### Data segment
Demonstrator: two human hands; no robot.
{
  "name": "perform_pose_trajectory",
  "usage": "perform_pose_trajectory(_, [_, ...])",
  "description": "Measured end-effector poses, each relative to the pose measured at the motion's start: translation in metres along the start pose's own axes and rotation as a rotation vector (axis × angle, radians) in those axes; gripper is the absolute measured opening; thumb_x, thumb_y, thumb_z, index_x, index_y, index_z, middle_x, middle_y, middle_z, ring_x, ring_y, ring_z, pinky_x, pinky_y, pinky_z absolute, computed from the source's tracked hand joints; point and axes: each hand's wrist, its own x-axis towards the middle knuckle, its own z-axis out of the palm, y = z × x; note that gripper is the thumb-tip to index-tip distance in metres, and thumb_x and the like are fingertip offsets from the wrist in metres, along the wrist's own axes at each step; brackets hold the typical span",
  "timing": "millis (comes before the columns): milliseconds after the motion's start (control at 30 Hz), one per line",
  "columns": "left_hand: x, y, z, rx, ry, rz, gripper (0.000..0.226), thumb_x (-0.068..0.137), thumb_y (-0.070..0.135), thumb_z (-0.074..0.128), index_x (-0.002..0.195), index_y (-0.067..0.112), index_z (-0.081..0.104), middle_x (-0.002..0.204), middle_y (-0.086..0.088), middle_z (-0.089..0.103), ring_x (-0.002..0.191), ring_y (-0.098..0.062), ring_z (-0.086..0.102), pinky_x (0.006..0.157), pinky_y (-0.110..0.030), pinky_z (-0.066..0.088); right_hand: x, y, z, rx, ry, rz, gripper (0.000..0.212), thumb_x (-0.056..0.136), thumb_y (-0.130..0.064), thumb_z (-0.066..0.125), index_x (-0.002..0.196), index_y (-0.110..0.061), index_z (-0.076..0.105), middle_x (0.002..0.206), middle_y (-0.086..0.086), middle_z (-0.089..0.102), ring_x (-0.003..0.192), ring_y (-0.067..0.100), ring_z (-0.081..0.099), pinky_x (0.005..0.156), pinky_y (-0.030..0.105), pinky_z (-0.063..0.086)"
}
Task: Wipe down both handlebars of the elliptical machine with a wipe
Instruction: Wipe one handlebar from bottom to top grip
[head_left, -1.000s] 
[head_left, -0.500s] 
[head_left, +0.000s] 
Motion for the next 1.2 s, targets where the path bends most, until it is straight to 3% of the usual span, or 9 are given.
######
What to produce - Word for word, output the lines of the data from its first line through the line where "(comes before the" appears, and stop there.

Result of this task -
Demonstrator: two human hands; no robot.
{
  "name": "perform_pose_trajectory",
  "usage": "perform_pose_trajectory(_, [_, ...])",
  "description": "Measured end-effector poses, each relative to the pose measured at the motion's start: translation in metres along the start pose's own axes and rotation as a rotation vector (axis × angle, radians) in those axes; gripper is the absolute measured opening; thumb_x, thumb_y, thumb_z, index_x, index_y, index_z, middle_x, middle_y, middle_z, ring_x, ring_y, ring_z, pinky_x, pinky_y, pinky_z absolute, computed from the source's tracked hand joints; point and axes: each hand's wrist, its own x-axis towards the middle knuckle, its own z-axis out of the palm, y = z × x; note that gripper is the thumb-tip to index-tip distance in metres, and thumb_x and the like are fingertip offsets from the wrist in metres, along the wrist's own axes at each step; brackets hold the typical span",
  "timing": "millis (comes before the columns): milliseconds after the motion's start (control at 30 Hz), one per line",

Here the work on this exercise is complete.